Commander DeSoto stiffened as a faint radar return flickered in his display. Adrenaline flared as he remembered the last time his radar had picked something up, and he stabbed a key, interrogating his data base threat files. The computers considered dispassionately, then blinked an obedient reply.

"Minefield dead ahead!" he shouted.

"Roll starboard!" Admiral Chin barked instantly, and her task group swerved once more in the face of a fresh threat.

"They've seen them, Sir," Joseph Cartwright said, and Sarnow grimaced.

He'd hoped they'd come even closer—maybe even straight into the mines' attack—before they spotted them, but the Peeps had gotten a lot sharper since their initial surprise. He watched them slew sideways, and eyes of hard, green flint narrowed as new vector analyses blinked on his plot.

"They see them, but they're not going to avoid them," he said grimly.

The Havenite task group slid into range of the clustered mines like an out-of-control ground car or a ground-looping air car. Chin's lightning-fast response had blunted the threat, yet her velocity was far too high to sidestep it completely. Her ships were up on their sides relative to the field, presenting the bellies of their wedges as they came in, but the people who'd laid that field had known their business. They'd also known the exact vector on which Admiral Sarnow intended to suck her into it, and the mines were a disk perpendicular to her line of approach, stacked as "high" as they were "deep."

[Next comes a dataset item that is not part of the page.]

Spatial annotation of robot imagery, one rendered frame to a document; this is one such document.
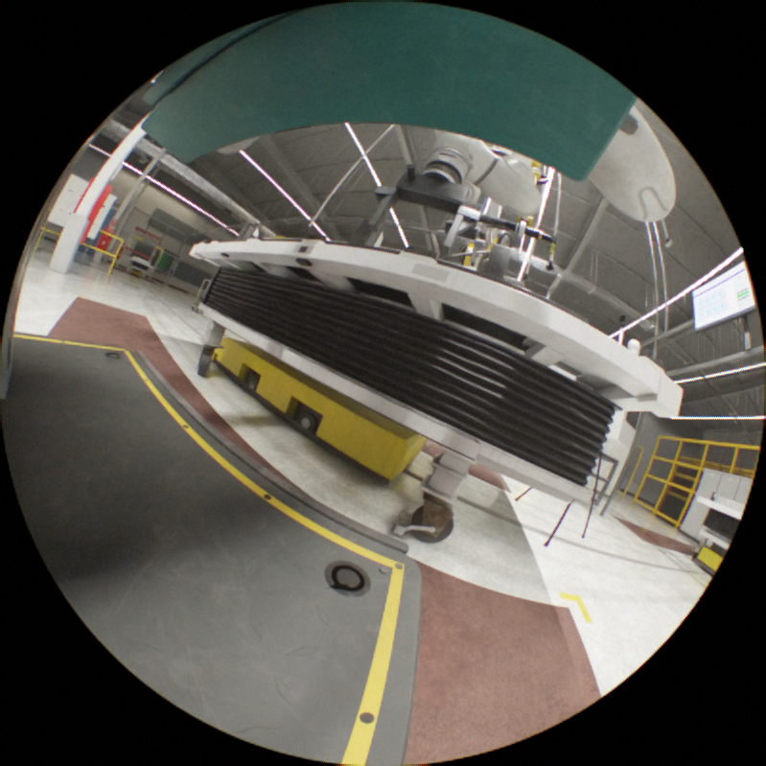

Space erupted in a wall of light as the bomb-pumped laser platforms spewed concentrated fury at Chin's ships. Thousands of laser beams, each more powerful than any missile laser head could generate, stabbed and tore at their prey. The vast majority wasted themselves harmlessly against her interposed impeller bands, but there were too many of them and they had too much spread for the wedges to intercept them all.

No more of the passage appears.